Everything from the first line of the records to the line containing "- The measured", inclusive, is to be extracted exactly, and nothing more.

*** Begin section ***

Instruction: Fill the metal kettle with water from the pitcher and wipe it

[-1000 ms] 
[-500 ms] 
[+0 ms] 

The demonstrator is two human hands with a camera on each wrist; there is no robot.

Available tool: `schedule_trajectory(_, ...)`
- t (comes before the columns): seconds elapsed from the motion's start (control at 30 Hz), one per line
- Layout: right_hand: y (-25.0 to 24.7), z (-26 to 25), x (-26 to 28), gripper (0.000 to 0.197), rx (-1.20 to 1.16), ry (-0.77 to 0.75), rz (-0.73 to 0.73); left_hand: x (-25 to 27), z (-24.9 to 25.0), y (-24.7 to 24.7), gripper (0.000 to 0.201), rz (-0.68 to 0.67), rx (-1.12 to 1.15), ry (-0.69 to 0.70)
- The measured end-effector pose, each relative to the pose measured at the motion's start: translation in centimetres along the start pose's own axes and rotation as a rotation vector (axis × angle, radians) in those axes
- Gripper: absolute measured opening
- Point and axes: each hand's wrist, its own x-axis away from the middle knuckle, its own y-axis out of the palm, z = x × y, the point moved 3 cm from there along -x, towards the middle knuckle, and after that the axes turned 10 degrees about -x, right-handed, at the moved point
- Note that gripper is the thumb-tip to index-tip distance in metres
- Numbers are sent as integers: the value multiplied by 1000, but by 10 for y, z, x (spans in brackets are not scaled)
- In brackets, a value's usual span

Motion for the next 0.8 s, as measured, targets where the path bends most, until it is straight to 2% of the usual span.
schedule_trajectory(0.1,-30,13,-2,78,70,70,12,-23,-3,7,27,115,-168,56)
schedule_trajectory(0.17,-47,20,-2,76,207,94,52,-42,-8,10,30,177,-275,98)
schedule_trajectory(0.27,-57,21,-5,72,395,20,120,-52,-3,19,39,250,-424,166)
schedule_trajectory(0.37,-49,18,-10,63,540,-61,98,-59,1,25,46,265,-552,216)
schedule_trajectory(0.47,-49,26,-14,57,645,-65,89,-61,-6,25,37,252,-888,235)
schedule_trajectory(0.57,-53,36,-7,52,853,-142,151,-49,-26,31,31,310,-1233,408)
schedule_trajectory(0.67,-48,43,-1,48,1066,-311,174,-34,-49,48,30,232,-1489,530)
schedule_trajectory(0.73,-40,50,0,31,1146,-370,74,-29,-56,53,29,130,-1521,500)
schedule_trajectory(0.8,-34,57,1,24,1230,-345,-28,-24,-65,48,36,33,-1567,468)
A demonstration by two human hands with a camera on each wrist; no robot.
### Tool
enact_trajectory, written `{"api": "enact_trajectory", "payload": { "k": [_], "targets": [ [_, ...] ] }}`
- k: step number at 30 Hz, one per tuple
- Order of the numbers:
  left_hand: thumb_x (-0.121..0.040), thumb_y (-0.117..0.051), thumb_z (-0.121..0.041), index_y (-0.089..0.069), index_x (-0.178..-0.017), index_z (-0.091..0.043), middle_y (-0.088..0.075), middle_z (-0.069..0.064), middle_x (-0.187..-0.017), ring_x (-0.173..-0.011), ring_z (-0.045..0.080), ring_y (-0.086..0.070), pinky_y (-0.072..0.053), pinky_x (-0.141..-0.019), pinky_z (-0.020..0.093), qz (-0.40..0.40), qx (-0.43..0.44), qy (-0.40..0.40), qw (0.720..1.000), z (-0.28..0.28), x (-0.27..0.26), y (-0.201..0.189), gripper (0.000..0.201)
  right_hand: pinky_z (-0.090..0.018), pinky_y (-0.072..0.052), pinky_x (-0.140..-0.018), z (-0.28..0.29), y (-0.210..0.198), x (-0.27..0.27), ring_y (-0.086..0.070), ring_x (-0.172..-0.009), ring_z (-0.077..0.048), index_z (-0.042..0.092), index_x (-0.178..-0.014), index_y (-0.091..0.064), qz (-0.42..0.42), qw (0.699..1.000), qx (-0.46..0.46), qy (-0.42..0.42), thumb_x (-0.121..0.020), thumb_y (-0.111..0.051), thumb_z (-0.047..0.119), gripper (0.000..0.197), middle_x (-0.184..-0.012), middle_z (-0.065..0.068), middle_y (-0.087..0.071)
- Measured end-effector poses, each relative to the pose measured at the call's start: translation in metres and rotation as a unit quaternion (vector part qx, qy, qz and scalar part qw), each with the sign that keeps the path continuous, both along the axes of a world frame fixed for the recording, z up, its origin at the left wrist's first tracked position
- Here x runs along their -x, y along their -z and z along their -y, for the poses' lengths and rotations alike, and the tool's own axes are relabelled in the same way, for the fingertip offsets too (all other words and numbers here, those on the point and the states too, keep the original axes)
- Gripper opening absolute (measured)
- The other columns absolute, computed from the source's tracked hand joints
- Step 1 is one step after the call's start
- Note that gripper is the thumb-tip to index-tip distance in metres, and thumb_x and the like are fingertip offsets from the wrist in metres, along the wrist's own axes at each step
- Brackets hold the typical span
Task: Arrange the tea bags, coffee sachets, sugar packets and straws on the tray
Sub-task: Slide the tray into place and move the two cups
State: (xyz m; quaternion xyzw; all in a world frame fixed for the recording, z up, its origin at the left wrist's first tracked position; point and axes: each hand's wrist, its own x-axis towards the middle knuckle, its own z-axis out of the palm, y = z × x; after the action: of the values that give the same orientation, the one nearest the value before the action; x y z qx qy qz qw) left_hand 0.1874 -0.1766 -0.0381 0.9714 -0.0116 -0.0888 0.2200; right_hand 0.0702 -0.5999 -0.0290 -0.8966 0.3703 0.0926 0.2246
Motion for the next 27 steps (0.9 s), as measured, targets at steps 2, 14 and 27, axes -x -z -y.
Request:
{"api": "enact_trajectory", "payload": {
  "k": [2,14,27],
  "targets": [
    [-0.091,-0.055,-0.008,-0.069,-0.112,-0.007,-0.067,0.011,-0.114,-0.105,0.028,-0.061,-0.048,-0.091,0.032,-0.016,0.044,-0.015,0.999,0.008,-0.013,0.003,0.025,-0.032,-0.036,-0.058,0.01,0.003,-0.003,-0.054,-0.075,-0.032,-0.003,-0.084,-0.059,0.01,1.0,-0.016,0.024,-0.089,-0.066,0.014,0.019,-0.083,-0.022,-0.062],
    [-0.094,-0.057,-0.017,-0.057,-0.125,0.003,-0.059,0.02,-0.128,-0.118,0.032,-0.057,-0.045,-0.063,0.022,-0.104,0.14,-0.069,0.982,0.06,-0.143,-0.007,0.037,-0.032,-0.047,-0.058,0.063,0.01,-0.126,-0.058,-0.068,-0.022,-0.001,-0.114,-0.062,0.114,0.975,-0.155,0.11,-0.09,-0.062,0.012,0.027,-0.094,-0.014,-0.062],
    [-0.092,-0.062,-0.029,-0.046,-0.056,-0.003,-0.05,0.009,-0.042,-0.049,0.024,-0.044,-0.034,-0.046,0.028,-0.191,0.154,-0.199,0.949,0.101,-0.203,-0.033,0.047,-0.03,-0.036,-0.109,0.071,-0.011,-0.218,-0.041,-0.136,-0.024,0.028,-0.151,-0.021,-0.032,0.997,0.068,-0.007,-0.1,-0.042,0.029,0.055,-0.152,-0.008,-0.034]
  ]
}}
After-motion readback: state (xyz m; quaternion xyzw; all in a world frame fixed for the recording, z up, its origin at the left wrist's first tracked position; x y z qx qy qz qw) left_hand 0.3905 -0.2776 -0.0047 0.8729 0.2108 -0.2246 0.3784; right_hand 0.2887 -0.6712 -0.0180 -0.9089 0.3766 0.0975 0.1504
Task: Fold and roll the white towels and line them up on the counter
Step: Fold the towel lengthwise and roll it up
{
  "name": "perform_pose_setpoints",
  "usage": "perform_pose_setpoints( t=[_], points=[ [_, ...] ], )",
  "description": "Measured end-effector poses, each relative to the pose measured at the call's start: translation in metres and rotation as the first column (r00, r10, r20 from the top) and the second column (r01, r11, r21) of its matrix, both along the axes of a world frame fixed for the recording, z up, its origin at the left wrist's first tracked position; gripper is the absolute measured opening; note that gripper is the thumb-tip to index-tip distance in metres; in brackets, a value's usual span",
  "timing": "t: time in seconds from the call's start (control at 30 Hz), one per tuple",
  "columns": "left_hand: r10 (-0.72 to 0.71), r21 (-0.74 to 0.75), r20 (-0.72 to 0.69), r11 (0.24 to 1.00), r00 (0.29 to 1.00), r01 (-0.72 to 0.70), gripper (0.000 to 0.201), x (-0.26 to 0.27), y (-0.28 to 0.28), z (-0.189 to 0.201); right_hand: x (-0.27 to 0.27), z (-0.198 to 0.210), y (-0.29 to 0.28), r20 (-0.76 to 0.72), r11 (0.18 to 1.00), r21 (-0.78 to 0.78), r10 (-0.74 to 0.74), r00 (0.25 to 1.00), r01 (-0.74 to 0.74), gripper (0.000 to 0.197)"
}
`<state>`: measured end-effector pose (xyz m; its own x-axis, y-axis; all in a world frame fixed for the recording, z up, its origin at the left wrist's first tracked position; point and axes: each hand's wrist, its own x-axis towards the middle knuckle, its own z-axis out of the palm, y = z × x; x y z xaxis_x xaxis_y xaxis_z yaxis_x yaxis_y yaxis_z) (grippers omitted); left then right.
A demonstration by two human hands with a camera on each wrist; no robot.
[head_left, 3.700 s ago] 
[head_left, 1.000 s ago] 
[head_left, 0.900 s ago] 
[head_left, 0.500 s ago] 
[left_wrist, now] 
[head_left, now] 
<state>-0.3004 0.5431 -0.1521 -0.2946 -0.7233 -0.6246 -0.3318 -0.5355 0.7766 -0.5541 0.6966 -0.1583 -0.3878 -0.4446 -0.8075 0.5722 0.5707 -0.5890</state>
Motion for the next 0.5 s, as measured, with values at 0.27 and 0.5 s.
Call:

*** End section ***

▸ TASK ANSWER:
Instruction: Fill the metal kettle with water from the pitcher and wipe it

[-1000 ms] 
[-500 ms] 
[+0 ms] 

The demonstrator is two human hands with a camera on each wrist; there is no robot.

Available tool: `schedule_trajectory(_, ...)`
- t (comes before the columns): seconds elapsed from the motion's start (control at 30 Hz), one per line
- Layout: right_hand: y (-25.0 to 24.7), z (-26 to 25), x (-26 to 28), gripper (0.000 to 0.197), rx (-1.20 to 1.16), ry (-0.77 to 0.75), rz (-0.73 to 0.73); left_hand: x (-25 to 27), z (-24.9 to 25.0), y (-24.7 to 24.7), gripper (0.000 to 0.201), rz (-0.68 to 0.67), rx (-1.12 to 1.15), ry (-0.69 to 0.70)
- The measured end-effector pose, each relative to the pose measured at the motion's start: translation in centimetres along the start pose's own axes and rotation as a rotation vector (axis × angle, radians) in those axes

That finishes the output for this exercise.